I’m reading through Exodus this morning. Just finished the part where the nation of Israel passes through the Red Sea on dry ground and the Egyptians who follow are drowned as the sea closes in upon them. I remember how this comes out. Israel wanders in the wilderness for another 40 years because they don’t believe that the very God who did that right in front of their eyes would also give them the land to which he was bringing them.
This brought to mind another passage that has always fascinated me. In the eleventh chapter of the gospel John wrote, we’re told of one of the most incredible events in Jesus’s earthly ministry – the raising of Lazarus from the dead.

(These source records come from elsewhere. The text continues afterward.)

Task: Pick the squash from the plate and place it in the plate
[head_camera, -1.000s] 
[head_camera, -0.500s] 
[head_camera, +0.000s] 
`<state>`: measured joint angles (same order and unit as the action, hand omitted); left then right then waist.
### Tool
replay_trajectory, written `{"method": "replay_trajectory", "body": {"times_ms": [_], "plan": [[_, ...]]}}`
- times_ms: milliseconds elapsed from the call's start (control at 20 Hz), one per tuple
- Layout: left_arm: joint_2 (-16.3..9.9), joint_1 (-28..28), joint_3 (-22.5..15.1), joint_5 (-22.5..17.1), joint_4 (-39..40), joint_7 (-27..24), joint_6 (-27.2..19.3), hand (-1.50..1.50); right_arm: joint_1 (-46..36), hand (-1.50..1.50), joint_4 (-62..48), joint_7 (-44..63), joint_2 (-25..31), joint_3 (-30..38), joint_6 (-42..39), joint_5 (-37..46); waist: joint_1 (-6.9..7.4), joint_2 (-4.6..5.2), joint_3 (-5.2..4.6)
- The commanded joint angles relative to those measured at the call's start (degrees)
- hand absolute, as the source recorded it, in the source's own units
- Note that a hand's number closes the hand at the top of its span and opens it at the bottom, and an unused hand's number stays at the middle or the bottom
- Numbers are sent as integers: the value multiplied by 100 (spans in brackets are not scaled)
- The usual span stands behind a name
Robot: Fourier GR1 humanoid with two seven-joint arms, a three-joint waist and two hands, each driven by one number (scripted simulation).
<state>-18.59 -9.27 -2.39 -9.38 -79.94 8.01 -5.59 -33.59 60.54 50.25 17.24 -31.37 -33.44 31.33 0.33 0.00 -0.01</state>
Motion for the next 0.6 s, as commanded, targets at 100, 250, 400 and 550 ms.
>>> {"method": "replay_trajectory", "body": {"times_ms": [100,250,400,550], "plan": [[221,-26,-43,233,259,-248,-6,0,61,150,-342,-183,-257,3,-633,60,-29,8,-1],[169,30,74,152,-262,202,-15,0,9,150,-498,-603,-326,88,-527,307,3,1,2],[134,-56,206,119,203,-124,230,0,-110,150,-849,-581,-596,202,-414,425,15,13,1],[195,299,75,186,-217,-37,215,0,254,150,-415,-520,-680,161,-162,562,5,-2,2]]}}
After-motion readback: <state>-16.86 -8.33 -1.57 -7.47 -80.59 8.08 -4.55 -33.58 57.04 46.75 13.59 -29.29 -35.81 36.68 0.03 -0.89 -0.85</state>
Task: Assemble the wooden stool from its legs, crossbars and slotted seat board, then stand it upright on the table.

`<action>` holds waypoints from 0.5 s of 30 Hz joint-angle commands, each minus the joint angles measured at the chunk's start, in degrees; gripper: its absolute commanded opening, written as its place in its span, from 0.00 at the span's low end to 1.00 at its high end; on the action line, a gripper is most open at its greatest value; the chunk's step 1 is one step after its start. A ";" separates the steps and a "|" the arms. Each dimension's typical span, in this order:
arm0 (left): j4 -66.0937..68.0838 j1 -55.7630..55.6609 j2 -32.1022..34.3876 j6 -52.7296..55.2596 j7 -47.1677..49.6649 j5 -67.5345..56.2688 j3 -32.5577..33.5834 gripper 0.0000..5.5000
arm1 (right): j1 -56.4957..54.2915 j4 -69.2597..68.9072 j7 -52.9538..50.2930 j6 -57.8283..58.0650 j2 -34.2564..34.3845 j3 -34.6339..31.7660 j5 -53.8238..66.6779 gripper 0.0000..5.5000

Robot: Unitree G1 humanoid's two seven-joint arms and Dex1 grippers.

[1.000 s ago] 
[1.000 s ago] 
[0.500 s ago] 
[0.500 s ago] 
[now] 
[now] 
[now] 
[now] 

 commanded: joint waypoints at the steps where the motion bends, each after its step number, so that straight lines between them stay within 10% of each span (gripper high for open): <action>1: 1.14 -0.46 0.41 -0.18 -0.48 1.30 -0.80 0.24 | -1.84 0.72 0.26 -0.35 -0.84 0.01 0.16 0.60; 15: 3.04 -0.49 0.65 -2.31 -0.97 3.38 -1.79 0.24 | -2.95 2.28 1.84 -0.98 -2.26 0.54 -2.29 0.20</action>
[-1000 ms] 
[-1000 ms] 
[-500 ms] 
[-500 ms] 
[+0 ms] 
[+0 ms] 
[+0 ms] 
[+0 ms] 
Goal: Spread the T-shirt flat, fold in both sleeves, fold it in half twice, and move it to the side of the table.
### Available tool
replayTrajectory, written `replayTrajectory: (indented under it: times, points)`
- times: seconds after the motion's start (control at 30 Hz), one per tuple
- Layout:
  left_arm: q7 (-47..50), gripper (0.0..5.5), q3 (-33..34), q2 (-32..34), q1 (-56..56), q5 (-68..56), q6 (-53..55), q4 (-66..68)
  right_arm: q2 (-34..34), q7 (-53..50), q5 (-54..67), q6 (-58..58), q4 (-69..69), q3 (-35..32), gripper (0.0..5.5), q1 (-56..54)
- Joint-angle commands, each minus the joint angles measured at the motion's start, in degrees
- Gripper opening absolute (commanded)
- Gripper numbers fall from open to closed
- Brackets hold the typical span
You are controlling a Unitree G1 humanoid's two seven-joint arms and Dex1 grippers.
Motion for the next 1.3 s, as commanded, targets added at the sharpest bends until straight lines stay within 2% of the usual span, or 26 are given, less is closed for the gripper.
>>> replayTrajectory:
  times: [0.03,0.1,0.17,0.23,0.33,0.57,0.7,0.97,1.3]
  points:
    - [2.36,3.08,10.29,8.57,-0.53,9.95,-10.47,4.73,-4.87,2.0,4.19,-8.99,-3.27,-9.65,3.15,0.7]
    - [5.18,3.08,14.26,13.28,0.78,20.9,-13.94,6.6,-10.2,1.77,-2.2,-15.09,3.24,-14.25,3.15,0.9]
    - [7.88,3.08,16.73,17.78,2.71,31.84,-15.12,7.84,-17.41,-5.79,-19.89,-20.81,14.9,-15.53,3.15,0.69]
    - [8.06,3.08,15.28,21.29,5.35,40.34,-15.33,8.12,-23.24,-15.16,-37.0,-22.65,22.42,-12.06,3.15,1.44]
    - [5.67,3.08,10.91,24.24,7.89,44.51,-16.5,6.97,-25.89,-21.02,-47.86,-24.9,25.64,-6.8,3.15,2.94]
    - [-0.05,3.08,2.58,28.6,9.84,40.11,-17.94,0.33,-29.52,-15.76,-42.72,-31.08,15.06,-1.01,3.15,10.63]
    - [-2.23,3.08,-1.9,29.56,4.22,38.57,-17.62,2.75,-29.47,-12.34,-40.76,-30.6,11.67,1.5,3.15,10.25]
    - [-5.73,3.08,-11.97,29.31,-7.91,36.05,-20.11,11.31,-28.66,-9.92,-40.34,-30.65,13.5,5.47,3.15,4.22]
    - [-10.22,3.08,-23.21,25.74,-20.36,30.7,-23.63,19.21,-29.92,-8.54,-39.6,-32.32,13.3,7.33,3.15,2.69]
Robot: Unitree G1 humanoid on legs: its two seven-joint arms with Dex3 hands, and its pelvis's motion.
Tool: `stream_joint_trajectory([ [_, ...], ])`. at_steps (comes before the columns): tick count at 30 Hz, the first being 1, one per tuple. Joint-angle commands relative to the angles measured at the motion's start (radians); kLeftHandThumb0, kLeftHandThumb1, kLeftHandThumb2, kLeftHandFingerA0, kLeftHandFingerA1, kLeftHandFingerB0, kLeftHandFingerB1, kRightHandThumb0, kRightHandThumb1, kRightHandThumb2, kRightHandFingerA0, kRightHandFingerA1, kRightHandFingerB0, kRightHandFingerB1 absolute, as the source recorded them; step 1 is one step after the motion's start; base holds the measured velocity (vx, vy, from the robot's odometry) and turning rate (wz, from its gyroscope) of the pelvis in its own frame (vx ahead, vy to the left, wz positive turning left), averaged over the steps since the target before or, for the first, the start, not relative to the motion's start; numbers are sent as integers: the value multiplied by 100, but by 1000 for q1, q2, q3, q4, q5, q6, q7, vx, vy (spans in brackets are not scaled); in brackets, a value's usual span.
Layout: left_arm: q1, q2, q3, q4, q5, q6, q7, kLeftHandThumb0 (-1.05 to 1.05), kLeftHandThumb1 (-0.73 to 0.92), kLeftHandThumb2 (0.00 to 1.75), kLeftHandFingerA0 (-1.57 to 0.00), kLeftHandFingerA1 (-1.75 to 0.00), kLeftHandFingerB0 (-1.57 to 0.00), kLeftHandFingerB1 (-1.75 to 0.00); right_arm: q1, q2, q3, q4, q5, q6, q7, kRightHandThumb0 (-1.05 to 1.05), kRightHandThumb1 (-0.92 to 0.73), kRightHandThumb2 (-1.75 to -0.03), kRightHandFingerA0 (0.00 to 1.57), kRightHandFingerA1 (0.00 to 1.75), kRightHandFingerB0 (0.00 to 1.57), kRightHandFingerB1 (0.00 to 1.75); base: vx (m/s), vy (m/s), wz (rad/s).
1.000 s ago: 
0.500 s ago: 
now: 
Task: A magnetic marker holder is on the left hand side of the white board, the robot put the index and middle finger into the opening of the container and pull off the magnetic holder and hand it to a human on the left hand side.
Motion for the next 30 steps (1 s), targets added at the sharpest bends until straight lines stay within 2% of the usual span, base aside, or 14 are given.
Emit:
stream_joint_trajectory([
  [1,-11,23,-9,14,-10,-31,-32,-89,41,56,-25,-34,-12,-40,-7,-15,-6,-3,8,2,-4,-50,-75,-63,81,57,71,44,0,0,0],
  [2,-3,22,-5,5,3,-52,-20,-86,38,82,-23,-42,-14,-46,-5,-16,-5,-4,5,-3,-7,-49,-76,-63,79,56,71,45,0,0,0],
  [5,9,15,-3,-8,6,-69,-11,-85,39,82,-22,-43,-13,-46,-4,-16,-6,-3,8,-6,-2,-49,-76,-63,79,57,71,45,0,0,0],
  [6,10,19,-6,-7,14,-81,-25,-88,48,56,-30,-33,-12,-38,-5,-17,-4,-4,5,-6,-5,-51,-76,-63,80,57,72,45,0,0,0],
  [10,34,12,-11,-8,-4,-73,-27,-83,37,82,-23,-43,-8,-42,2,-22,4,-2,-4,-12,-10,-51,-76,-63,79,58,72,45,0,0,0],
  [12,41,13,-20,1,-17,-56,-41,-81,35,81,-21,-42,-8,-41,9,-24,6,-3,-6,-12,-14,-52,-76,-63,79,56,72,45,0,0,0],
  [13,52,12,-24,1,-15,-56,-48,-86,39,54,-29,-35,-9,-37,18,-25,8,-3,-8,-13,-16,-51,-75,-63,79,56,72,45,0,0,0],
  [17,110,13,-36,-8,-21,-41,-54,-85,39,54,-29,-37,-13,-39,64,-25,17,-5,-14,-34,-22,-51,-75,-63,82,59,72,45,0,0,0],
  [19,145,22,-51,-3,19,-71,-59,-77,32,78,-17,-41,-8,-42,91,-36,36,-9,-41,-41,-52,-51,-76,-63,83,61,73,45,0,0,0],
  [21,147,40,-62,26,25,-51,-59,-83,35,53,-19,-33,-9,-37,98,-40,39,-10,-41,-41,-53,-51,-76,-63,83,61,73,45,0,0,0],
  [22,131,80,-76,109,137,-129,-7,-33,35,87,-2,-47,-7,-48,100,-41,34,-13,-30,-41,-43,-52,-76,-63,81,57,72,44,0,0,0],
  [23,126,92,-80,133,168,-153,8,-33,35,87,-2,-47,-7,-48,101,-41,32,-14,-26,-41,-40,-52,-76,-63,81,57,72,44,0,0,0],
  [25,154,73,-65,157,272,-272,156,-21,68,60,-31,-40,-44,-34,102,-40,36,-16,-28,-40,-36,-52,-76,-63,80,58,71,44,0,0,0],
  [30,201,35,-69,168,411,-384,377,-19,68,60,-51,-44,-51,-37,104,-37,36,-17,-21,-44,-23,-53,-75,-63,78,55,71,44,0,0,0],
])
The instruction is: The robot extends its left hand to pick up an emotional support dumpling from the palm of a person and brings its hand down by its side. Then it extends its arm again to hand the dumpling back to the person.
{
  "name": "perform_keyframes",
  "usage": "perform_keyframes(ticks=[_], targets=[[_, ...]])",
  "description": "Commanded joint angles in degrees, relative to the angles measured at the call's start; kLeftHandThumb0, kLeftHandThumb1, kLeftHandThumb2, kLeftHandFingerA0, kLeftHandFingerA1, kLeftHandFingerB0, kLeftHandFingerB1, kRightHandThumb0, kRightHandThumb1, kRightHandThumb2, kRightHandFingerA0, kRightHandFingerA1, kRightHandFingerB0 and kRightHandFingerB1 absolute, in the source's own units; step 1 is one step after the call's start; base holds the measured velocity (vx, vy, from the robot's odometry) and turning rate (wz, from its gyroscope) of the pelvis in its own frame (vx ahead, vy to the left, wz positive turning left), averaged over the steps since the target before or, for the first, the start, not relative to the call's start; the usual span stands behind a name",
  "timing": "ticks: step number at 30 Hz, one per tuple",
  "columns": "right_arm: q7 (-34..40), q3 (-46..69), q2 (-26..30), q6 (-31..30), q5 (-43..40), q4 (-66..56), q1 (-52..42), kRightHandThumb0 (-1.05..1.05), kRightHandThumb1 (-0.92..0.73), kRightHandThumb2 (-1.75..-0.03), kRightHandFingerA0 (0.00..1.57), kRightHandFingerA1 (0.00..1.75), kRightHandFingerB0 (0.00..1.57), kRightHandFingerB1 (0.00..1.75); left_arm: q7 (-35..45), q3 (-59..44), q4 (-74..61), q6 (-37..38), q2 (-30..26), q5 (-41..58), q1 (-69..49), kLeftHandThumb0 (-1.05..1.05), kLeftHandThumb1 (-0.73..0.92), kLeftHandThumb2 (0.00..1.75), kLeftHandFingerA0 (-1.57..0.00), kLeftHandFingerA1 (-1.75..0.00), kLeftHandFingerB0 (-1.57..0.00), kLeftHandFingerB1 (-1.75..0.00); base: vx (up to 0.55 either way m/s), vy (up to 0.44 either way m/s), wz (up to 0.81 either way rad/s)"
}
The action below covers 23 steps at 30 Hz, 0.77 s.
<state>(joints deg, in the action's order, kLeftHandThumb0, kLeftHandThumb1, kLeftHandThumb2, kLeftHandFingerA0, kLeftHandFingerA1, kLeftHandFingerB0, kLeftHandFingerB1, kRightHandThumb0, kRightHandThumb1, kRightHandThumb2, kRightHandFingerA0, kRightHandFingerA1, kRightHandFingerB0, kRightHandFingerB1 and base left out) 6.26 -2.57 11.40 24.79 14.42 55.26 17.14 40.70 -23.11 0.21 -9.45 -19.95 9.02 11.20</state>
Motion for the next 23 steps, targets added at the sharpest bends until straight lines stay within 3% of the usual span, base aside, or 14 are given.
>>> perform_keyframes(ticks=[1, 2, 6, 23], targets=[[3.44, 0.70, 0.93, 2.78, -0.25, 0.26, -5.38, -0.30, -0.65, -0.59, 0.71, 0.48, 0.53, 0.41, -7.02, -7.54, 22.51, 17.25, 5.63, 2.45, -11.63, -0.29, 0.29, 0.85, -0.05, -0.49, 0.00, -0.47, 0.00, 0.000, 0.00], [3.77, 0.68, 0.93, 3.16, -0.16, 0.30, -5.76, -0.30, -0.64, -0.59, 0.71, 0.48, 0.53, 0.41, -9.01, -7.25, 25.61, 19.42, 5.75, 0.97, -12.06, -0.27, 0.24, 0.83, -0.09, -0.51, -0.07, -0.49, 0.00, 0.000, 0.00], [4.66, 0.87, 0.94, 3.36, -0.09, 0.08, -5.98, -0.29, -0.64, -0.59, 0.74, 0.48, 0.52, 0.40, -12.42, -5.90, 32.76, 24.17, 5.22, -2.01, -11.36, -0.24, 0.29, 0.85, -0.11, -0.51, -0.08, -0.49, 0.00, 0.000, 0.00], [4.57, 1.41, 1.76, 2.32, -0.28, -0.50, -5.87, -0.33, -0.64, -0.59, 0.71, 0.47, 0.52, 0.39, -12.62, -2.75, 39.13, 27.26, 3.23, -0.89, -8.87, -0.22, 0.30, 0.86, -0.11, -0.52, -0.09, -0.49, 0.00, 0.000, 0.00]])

And there’s a subtlety in the story that we sometimes miss. I wouldn’t have seen it but for Tom Schrader’s teaching on it where he points out the first word (in the English translation) of the 45th verse of that chapter: “Many of the Jews therefore, who had come with Mary and had seen what he did, believed in him…”
“Many.”
While Hollywood can’t seem to tell a Bible story without embellishment (and in some cases (most recently Exodus and Noah) bizarre and distorted additions), they still make for some pretty powerful imagery at times. My favorite is probably when they tell the story of Lazarus’s resurrection in the 1965 film, The Greatest Story Ever Told.
Yes, they added their way of telling the story. But in the context of the actual text, I can’t help but think of that word, “many.” It’s a notable word, and this because John doesn’t use the word “all” here.
“Many.”
The scene from the film ends with men running to proclaim the miracles of Jesus. But there are others. In the next verse of this story, John writes, “but some of them went to the Pharisees and told them what Jesus had done.” I see the “some” running in the other direction. They’re going to tell the Pharisees what Jesus had done. And what do the Pharisees do with this information? Nothing other than deciding all the more that Jesus is dangerous to them, “so from that day on they made plans to put him to death.”
Men who had seen Jesus raise Lazarus – four days in the tomb – from the dead, and their answer is not to fall down in worship, but to tattle on him to a bunch of guys who think it’s better to kill him for it. It reminds me too of another Lazarus from a story Jesus tells in the sixteenth chapter of Luke’s gospel. It’s a story of how a rich man and a beggar’s fortunes had reversed in death, where now the rich man suffered and the beggar rested in the bosom of Abraham. And as the rich man begged for relief, he asked that at least Lazarus be sent to warn his brothers of the suffering to come after death. “But Abraham said, ‘They have Moses and the Prophets; let them hear them.’And he said, ‘No, father Abraham, but if someone goes to them from the dead, they will repent.’He said to him, ‘If they do not hear Moses and the Prophets, neither will they be convinced if someone should rise from the dead.’”
I have written here before of God’s general and specific revelation. Here, Abraham is saying some of the same. “God has told you all of these things already, and you have rejected him in favor of yourself. Why would raising someone from the dead make a difference?”
This points to something Paul says in his letter to the Corinthians (1 Cor 15:17) that speaks to the absolutely critical importance of Christ’s resurrection: “If Christ has not been raised, your faith is futile and you are still in your sins.” Paul expresses some of the same in his frustrations to the church in Galatia when he says “O foolish Galatians! Who has bewitched you? It was before your eyes that Jesus Christ was publicly portrayed as crucified.” He’s saying, “you have eyewitness testimony to these events, why are you changing your minds now?”
We see more as John starts his first letter like this: “That which was from the beginning, which we have heard, which we have seen with our eyes, which we looked upon and have touched with our hands, concerning the word of life— the life was made manifest, and we have seen it, and testify to it and proclaim to you the eternal life, which was with the Father and was made manifest to us— that which we have seen and heard we proclaim also to you, so that you too may have fellowship with us; and indeed our fellowship is with the Father and with his Son Jesus Christ [emphasis mine].”
It all adds up to this: Jesus Christ came to this world and performed many miracles. His life, death, and resurrection are historical events attested to by witnesses and recorded for us in the words of the Bible. The whole of the Christian faith rests on his resurrection. If it happened, then the rest of what he says must be considered valid.
There it is, laid before you plainly and simply. The question then is what are you going to do with that? Will you be among the “many” who see and believe? Or will you be among the “some” who seek rather to put him to death in their lives?
If the resurrection of Christ really happened, your answer to those questions is the most important you will ever give.